OPINION: Questions Senators must ask Catherine Lhamon, nominated to be the nation's top Title IX enforcer

President Biden nominated Catherine Lhamon to resume the same job she had in the Obama administration: Assistant Secretary for Civil Rights at the Department of Education.

As the debate over Title IX heats up, Lhamon is about to have significant influence over whether the Department of Education reverts back to the Obama-era policies that led to due process violations.

Today, the Senate will decide whether to confirm former Obama official Catherine Lhamon to be the Assistant Secretary for Civil Rights.

The appointment would make her the Department of Education’s leading official on civil rights laws, including Title IX. 
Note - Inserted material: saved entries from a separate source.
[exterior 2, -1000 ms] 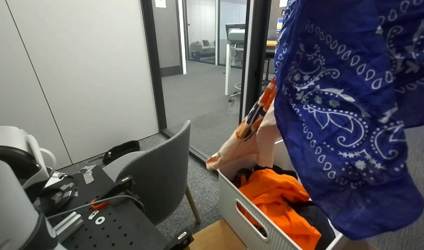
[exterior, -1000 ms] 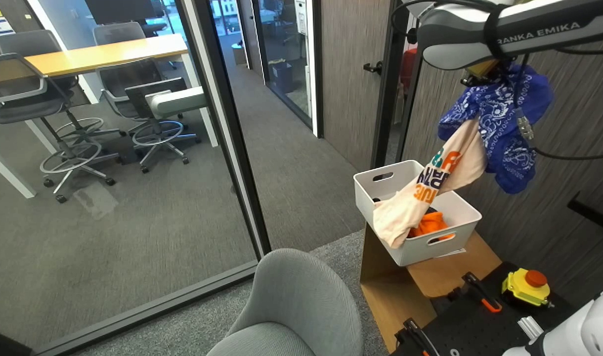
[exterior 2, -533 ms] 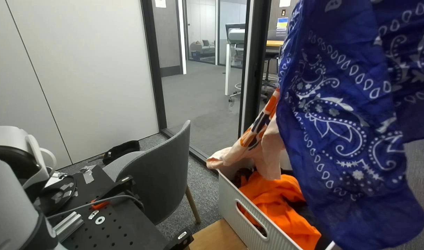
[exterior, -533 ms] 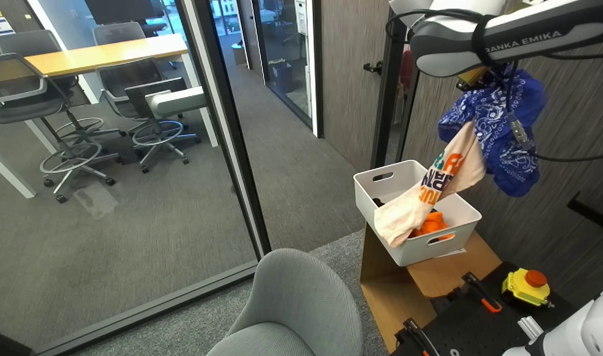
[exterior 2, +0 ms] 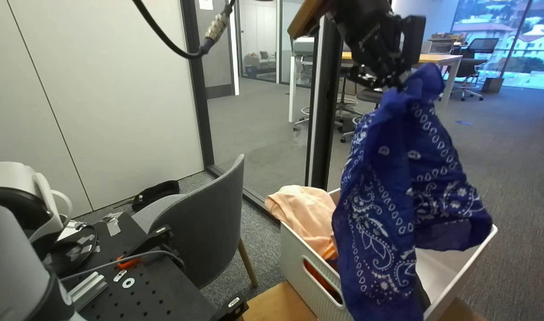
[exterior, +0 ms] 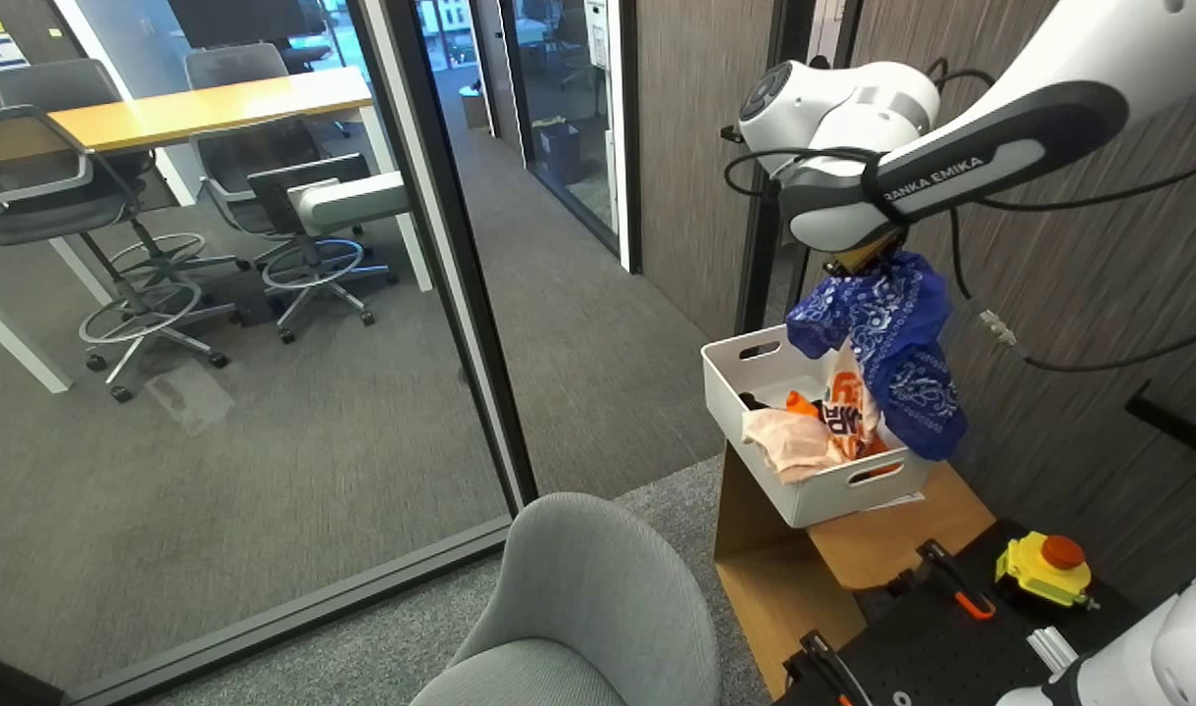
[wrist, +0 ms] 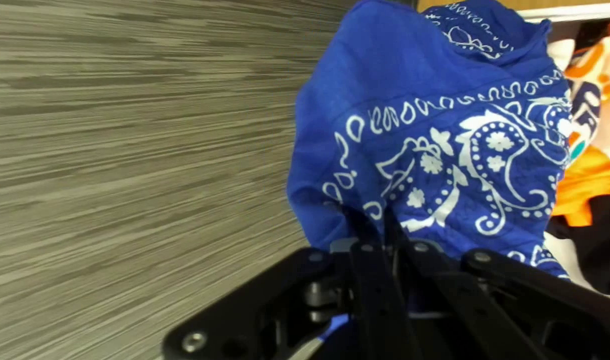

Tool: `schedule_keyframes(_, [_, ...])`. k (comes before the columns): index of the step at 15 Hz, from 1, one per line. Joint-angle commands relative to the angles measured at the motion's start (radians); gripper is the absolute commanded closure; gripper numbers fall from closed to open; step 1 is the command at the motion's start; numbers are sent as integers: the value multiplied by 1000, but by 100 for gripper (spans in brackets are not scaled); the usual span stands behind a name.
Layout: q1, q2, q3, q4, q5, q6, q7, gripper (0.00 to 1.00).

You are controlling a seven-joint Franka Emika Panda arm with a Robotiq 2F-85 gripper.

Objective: Put the blue cloth and the shirt into the basket.

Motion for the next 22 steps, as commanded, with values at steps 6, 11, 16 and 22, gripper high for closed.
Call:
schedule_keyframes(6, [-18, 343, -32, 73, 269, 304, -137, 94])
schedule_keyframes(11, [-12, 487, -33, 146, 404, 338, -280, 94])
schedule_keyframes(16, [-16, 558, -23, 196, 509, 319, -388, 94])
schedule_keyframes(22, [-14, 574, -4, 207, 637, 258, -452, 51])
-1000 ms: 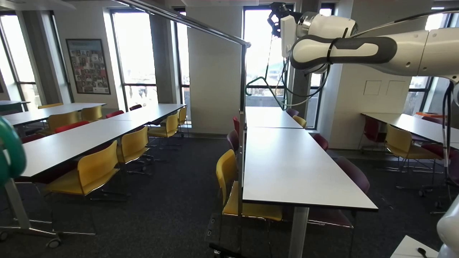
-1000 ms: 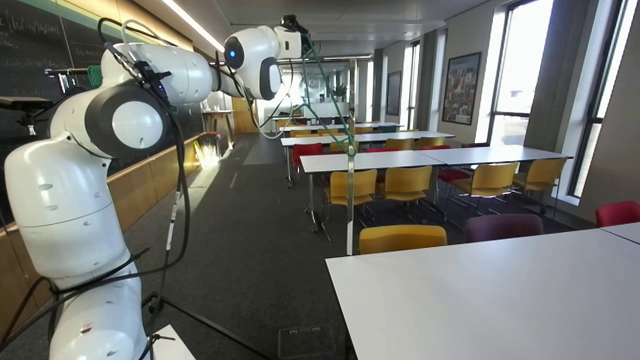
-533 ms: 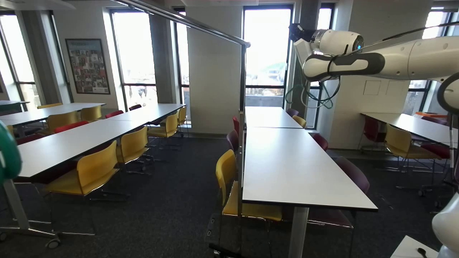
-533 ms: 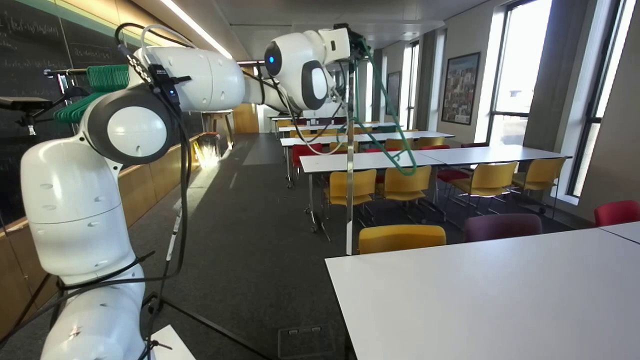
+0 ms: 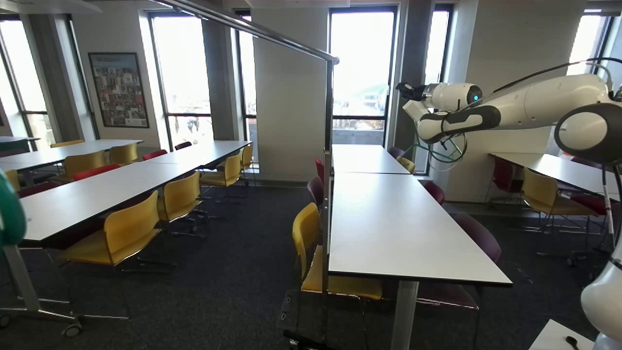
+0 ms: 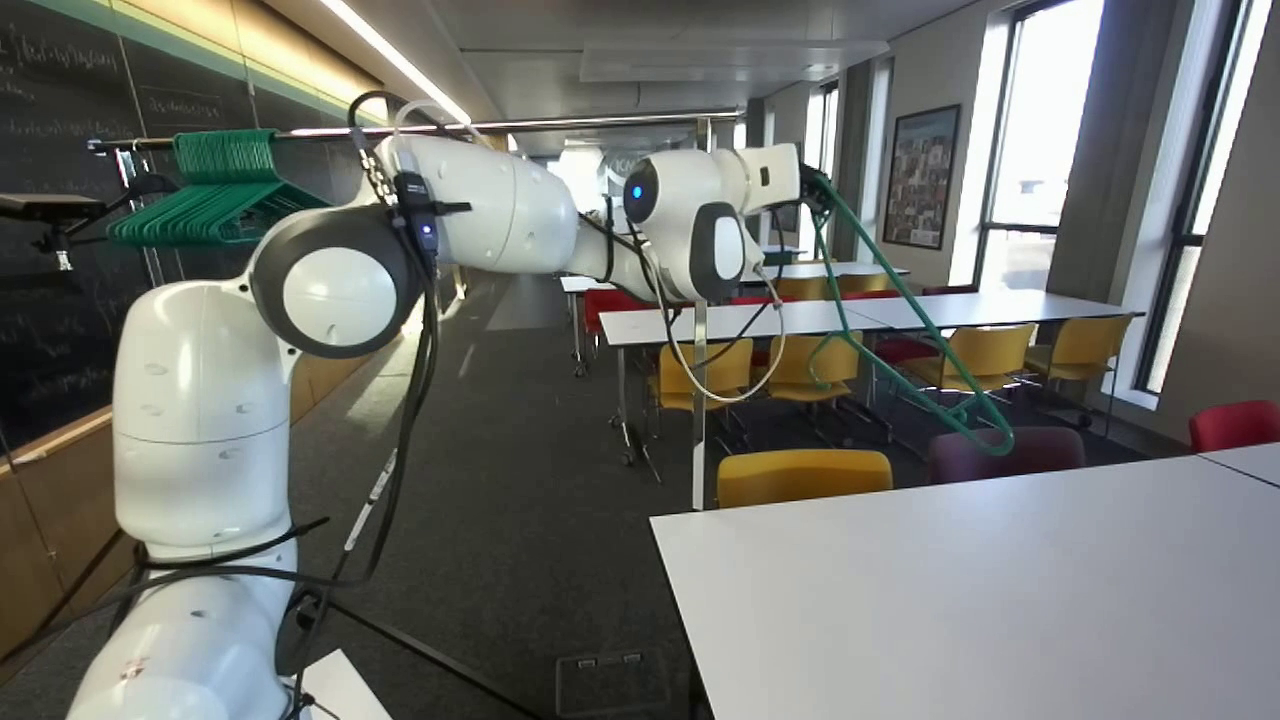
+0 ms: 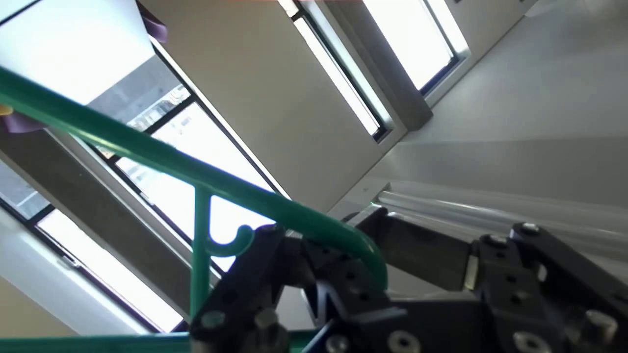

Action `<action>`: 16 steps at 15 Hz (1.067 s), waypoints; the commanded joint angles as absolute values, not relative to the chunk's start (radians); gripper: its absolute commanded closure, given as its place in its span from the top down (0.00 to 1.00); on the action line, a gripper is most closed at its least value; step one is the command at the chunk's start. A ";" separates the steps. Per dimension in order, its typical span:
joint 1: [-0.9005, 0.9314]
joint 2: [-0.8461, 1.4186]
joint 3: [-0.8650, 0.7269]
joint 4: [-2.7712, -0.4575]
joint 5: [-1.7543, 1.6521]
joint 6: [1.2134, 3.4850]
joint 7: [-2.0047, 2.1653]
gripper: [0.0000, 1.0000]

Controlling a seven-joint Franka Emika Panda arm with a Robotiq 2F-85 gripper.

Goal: Put the green hanger on the table

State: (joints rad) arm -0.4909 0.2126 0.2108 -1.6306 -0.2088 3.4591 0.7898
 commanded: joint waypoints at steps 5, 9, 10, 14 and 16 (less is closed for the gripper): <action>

A typical confirmation hearing would consist of Senators trying to determine, in their best estimation, what the nominee would be like on the job. But this time, they don’t have to guess: Lhamon has done the job before, from 2013 to until a month before Obama left office. Her tenure saw damage done to students’ rights that took the Trump administration years to correct.

During her time at the Department, the administration’s Title IX policy was set by a 2011 “Dear Colleague Letter,” later rescinded by the Trump administration. The letter was not law; it was guidelines for colleges and universities on how to handle sexual misconduct complaints. Going against the letter’s recommendations was not illegal, but it would open up a college to being investigated by the Department of Education something no college wants. 

Based on the letter, many colleges’ Title IX processes became kangaroo courts. Families Advocating for Campus Equality has tracked almost 200 cases in which student sued their schools and won because they were denied due process or discriminated against during Title IX proceedings.

Per Samantha Harris and KC Johnson, writing for the NYU Journal of Legislation and Public Policy, an additional 70 of those lawsuits were settled out of court and thus avoided a judge’s decision.

Lhamon didn’t write the letter, but she allowed it to stand and ran the civil rights office based on its contents. Senators are now charged with discovering whether Lhamon would fix her past mistakes or repeat them. Here are five questions they should use to get there:

1. Under the Obama administration’s Dear Colleague letter, colleges repeatedly violated the due process rights of students. Given that President Biden is setting the stage for an overhaul of the current Title IX rule, how will you ensure that these rampant miscarriages of justice don’t happen again? 

2. The Trump-era Title IX rule, which is still in effect today, has critical protections for survivors that didn’t exist during the Obama era. Today, colleges are required to provide survivors of sexual assault with supportive services, such as the ability to change their class schedule or dorm assignment. The rule has rape shield protections for survivors, which means that their past sexual history cannot be held against them in a hearing. Can you commit to maintaining these protections, even if you choose to go through the legal process to undo the Title IX rule? 

3. Should transgender women   biological men   be permitted to participate in women’s sports? This is a yes-or-no question. 

4. The acting Assistant Secretary for Civil Rights, Suzanne Goldberg, wrote that colleges should be able to block or disinvite controversial campus speakers if the cost of security for their event, and the speaker’s message, “could reasonably be viewed as undermining the school’s capacity to fulfill its mission.” This is a heckler’s veto: If students wanted to block a speaker from campus, all they would have to do is create enough destruction and disruption to impose significant costs on the university. Do you agree with Ms. Goldberg? 

5. What would you say to any of the nearly 200 accused students who later sued their schools and won? These students had their educations disrupted and their career prospects diminished because their schools acted improperly, and it happened under the Dear Colleague letter that you defended. 

A confirmation hearing is, at its core, a job interview. The Senators who hear from Lhamon today owe it to the American public to ask the tough questions.